Scott, we are very excited that you’re coming to our Suzuki Conference 2016!
Thanks, I’m excited too. It’s my first time to attend.
How did you choose guitar as your instrument and how old were you when you started playing?
My brother and I received toy guitars for Christmas since I was three or four years old. When I was six, I got my first real guitar—a little steel-string. My mother told me I had to take lessons, so I grudgingly did.
And how long did it stay “grudging” for you?
My mom made me practice 15 minutes a day and she sat there while I did it. I knew my friends were outside, so at first it was painful. After a few months, I was enjoying it more—when I started to see some progress.
Was anyone in your family musical? Did anyone play the guitar?
Mom was musically inclined. She played woodwind instruments all through junior high and high school. My father loved listening to music.
I found guitar very fascinating—anything with strings on it, I was interested in it. Guitars, little toy banjos—that is why my brother and I received them as toys every year.
What artists other than guitar players have influenced you and why?
That is a really good question!
Growing up, I was influenced a lot by visual art too. The illustrations in Dr. Seuss’ books I found fascinating. I learned that we also share a birthday.
For a long time, the only orchestra recording we had in the house was Andre Kostelanetz and his orchestra playing tunes like “Love is Blue.” I thought it was great symphonic music!
We always had recordings of singers in the house. My father was of Scottish descent, so we listened to a lot of Celtic Music—especially singers. This had a great influence on me. Artists like Andy Stewart, Tommy Makem and the Clancy brothers. Another was the TV show Hee Haw which had a lot of string instruments and players—especially guitarist Roy Clark.
Who were your early teachers?
My first teacher was Wanda Bruning, who I studied with at a local music store in Detroit. She was my teacher from age six to eleven. We were using a plectrum and playing through different books. There were little melodies by composers like Tchaikovsky in these books, and I liked those. She told me they were classical music and that there was classical style guitar. She said she couldn’t teach me, but she could help me find someone.
So, after her I went to downtown Detroit and studied with Joe LoDuca, who is now a well-known TV composer, Lee Diamond and others who were all students of Joe Fava. Eventually I auditioned for the Joe Fava Conservatory of Guitar in Birmingham, Michigan. I was 12 or 13 at the time and though he normally didn’t take kids, he took me as a student. I studied with him the rest of my time in Detroit.
I met Pepe Romero when I was 14 going to Houston, Texas, for his master classes every summer. On his suggestion, I began flamenco studies with Juan Serrano, who was living in Detroit at the time. For college I attended University of Southern California where Pepe gave lessons. A bunch of us also went to his house for lessons, too.

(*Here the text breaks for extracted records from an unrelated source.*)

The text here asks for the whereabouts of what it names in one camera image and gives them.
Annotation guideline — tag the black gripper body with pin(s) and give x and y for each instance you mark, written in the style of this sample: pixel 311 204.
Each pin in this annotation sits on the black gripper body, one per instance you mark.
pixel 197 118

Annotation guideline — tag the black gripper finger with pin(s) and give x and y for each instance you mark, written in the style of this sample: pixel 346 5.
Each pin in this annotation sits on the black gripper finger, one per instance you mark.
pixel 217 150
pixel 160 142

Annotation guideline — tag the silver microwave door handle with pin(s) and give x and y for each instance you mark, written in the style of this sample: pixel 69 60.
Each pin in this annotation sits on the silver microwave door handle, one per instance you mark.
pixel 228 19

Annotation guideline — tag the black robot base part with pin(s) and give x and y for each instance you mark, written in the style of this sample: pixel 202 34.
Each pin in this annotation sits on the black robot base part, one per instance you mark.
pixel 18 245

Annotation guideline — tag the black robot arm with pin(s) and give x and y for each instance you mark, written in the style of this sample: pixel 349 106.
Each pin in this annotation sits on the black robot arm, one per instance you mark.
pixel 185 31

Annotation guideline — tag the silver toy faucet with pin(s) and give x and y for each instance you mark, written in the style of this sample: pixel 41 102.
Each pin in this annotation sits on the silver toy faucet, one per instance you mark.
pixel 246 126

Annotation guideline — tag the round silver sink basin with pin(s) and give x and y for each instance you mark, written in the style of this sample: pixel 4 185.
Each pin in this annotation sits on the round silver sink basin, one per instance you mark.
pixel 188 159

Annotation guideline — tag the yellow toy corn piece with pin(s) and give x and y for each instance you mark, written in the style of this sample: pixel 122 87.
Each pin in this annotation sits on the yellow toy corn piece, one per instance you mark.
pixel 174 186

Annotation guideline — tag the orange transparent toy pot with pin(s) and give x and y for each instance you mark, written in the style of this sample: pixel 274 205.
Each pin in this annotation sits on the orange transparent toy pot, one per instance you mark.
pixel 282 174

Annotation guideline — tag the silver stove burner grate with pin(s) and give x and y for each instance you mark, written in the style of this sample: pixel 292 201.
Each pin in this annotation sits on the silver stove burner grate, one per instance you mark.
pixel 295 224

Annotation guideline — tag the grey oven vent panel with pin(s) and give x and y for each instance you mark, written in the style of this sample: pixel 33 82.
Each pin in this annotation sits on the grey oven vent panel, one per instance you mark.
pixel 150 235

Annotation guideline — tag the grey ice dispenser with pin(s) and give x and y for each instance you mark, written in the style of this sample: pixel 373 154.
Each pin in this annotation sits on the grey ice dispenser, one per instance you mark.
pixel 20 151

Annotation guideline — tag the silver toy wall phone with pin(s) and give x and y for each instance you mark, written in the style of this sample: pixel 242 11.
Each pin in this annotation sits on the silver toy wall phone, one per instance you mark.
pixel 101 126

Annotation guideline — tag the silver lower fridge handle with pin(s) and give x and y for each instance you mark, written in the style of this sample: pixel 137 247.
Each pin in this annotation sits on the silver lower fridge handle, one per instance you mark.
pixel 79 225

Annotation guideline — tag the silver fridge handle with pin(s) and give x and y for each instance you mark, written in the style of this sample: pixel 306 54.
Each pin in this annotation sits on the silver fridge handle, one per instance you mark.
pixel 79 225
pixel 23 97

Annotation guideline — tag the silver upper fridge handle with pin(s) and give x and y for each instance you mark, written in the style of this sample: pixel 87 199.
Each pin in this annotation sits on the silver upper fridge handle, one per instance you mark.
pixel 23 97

While living in Detroit, my master class teachers included Alirio Diaz, Oscar Ghilia and
Michael Lorimer—who came out every year, so I studied with him a lot. At USC, I played for David Russell, Paul Odette, Manuel Barrueco and many others.
Who would you say were your most influential teachers?
That would be Pepe and Juan Serrano.
What are some of your favorite pieces, especially from your early years?
My favorite pieces as a kid were all the pieces my teachers didn’t want me to play! You know, all the really hard pieces. I would get the music and see that they were too hard, but then do them anyway. And honestly, I still have psychological blocks on those pieces because I started them when I technically wasn’t ready. Some of them, my teachers never knew about. The Bach BWV1006, Fourth Lute Suite Prelude is still one of my favorites and still one of the most scary for me to play because I started it almost immediately when I started classical guitar. Asturius/Leyenda of course, which I had great fascination for and still love to play. The Aranjuez Concerto second movement. I’ll say it was anything that was on this album of John Williams—The Best of John Williams. It had the Granados Dance Number 5, the Adagio from the Aranjuez, Paganini Caprice 24, some Praetorius—anything that was on that recording were my favorites and still are today.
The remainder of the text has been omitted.